MA: pour ma part, je n’oublierai jamais cette personne qui m’a dit “depuis que nous nous voyons, je reprends vie”.

CL : Mes phrases préférées sont : « Il faut savoir donner mais pas à n’importe qui, il faut savoir à qui l’on donne pour ne pas gâcher la connaissance. »

« Vous avez su parler de l’essentiel au-delà des mots, bien plus que ce que j’ai pu vous raconter » c’est le compliment que m’a fait M. Marcel Derrien, ancien directeur de l’école Le Nôtre lorsque je l’ai emmené participer au prix littéraire de la gastronomie en 2019.

Avez-vous un conseil à donner à quelqu’un qui aimerait que son ascendant écrive sa vie ?

MA: Je leur conseillerais de lui faire rencontrer 2 biographes pour que la personne choisisse le biographe avec qui elle se sent le plus en confiance.  

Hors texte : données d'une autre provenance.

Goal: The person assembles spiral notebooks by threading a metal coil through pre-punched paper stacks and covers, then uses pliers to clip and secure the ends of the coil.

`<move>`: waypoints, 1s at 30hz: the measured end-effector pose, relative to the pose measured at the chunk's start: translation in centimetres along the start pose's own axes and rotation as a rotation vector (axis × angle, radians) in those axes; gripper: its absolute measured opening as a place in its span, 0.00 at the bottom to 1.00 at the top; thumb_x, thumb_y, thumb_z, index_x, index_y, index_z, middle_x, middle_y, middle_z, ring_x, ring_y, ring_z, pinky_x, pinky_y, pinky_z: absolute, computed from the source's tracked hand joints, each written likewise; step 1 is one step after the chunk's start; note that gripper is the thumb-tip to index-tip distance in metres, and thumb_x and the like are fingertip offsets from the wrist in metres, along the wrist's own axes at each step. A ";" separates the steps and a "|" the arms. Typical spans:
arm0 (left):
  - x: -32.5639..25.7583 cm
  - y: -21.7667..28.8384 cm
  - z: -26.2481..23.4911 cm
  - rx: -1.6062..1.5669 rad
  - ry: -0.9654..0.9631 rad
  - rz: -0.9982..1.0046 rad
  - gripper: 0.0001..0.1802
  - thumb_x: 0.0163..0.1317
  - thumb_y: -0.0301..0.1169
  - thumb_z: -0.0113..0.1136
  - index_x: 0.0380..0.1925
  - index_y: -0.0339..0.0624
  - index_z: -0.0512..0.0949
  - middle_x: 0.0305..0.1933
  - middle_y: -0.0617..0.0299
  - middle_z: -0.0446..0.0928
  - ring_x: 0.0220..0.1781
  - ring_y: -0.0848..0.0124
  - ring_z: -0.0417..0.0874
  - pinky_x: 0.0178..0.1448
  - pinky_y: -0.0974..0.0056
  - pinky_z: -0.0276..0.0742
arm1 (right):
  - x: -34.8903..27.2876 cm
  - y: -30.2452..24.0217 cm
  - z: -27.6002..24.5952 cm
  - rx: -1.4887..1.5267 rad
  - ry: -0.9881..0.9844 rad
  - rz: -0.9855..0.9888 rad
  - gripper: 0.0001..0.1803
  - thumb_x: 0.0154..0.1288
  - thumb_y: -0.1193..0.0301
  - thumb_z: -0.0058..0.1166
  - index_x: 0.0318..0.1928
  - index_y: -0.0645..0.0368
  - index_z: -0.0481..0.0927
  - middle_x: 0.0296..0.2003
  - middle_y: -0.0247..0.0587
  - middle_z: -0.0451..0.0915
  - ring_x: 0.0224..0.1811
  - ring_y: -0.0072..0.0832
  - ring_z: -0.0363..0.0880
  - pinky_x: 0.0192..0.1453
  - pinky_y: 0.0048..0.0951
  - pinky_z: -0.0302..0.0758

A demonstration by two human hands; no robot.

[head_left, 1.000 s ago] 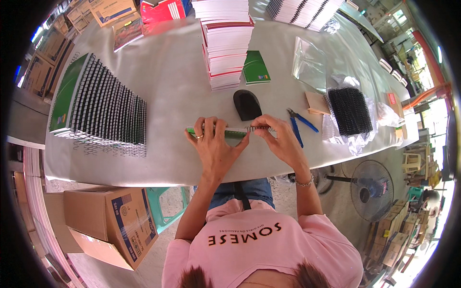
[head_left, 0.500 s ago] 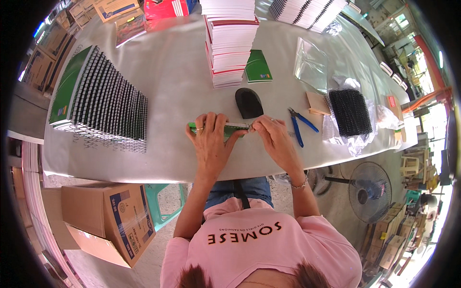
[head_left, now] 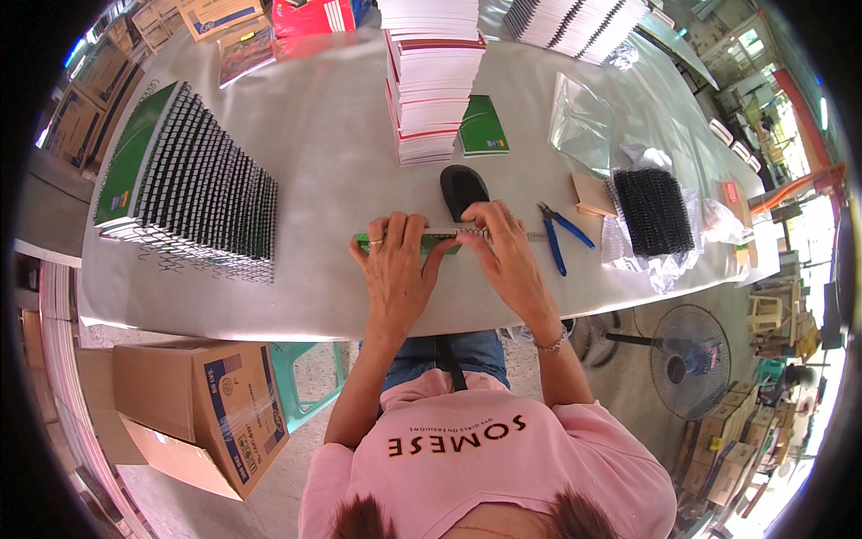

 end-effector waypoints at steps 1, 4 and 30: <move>0.0 0.0 0.0 -0.001 0.005 0.000 0.16 0.60 0.41 0.66 0.42 0.47 0.75 0.43 0.63 0.71 0.53 0.60 0.68 0.55 0.47 0.55 | 0.0 0.3 0.3 0.001 -0.024 0.013 0.06 0.69 0.73 0.52 0.44 0.59 0.72 0.40 0.43 0.75 0.45 0.44 0.74 0.52 0.41 0.65; 0.0 0.1 0.2 -0.009 0.012 0.005 0.16 0.60 0.39 0.66 0.42 0.46 0.74 0.43 0.63 0.70 0.53 0.60 0.68 0.55 0.48 0.56 | -0.2 0.8 0.6 -0.027 -0.065 0.011 0.06 0.68 0.73 0.52 0.43 0.60 0.74 0.40 0.44 0.74 0.45 0.44 0.74 0.51 0.41 0.67; -0.4 0.2 0.1 0.019 0.022 0.030 0.15 0.60 0.39 0.65 0.44 0.48 0.75 0.44 0.64 0.70 0.54 0.61 0.68 0.57 0.47 0.56 | 0.4 -0.4 0.1 0.022 -0.114 -0.065 0.14 0.66 0.72 0.57 0.51 0.59 0.74 0.38 0.50 0.82 0.38 0.50 0.81 0.40 0.44 0.76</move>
Point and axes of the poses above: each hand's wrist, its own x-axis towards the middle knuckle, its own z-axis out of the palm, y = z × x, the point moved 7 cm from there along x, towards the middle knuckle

AJ : Je conseillerai de ne pas tenter de convaincre, ne pas trop insister ! L’important, c’est de parler de vos émotions, de ce que vous en attendez, vous. Vos proches vous aiment, et ont à coeur de vous faire plaisir. Il faut leur montrer avant tout que cela vous fera plaisir et que sa place au sein de la famille, lui donne le droit de  transmettre aux les générations futures.  Ecrire un livre n’est pas le plus important. Le livre est ce qui restera mais le lien intergénérationnel tissé durant la réalisation de ce projet est tout aussi important.

CL : Il y a tellement de gens qui arrivent à la fin de leur vie avec des wagons de regrets dans le coeur, écrire son auto-biographie permet de vider le wagon et de laisser une trace indélébile dans le coeur des siens, à une époque où tout le monde cherche à mettre du sens dans sa vie.